▶ [Brief]:
Without including the pictures, copy out every line below.

▶ [Supplied data]:
---+---
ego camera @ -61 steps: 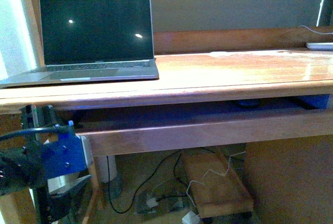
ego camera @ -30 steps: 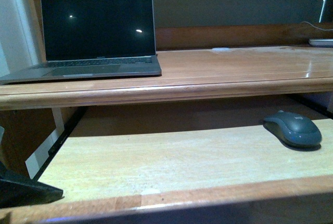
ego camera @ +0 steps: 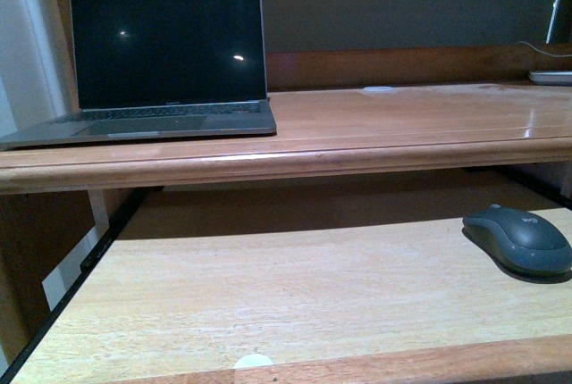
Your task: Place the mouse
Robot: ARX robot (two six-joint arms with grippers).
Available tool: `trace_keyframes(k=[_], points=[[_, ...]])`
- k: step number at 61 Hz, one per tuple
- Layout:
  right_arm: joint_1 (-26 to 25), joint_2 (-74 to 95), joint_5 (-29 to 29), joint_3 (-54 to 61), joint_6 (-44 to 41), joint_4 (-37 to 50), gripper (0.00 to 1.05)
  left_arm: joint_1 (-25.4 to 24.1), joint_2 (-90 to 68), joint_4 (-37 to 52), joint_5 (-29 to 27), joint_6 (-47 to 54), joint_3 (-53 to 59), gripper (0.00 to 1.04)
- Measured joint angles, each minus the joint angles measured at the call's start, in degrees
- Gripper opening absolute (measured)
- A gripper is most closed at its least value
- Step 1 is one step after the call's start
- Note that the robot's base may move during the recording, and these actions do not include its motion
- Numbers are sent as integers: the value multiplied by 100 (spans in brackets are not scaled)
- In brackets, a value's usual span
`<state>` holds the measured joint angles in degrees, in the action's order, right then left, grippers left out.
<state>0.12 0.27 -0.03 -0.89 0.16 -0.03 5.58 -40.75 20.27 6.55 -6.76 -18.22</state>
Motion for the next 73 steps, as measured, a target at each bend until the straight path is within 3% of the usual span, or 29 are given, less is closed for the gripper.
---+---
▶ [Exercise output]:
ego camera @ -61 steps: 
ego camera @ -30 steps: 
ego camera @ +0 steps: 
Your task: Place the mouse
Robot: ARX robot (two six-joint arms with grippers).
Available tool: `trace_keyframes(k=[_], points=[[_, ...]])`
- k: step number at 61 Hz, one per tuple
- Layout:
  right_arm: joint_1 (-26 to 25), joint_2 (-74 to 95), joint_5 (-29 to 29), joint_3 (-54 to 61), joint_6 (-44 to 41), joint_4 (-37 to 50), gripper (0.00 to 1.05)
  left_arm: joint_1 (-25.4 to 24.1), joint_2 (-90 to 68), joint_4 (-37 to 52), joint_5 (-29 to 27), joint_6 (-47 to 54), joint_3 (-53 to 59), gripper (0.00 to 1.04)
- Measured joint angles, each minus the joint angles measured at the call's start, in degrees
- Gripper opening absolute (measured)
- A gripper is most closed at its least value
- Step 1 is one step after the call's start
- Note that the robot's base may move during the recording, and these actions do not include its motion
- Numbers are sent as integers: the value multiplied by 100 (spans in brackets are not scaled)
- In brackets, a value's usual span
`<state>` holds the measured joint angles in degrees, in the action's order, right then left, grippers left out.
<state>0.12 0.27 -0.03 -0.89 0.16 -0.03 5.58 -40.75 20.27 6.55 -6.76 -18.22</state>
Motion for the next 73 steps, as measured, a target at each bend until the straight path is within 3% of the usual span, or 29 are given, less is closed for the gripper.

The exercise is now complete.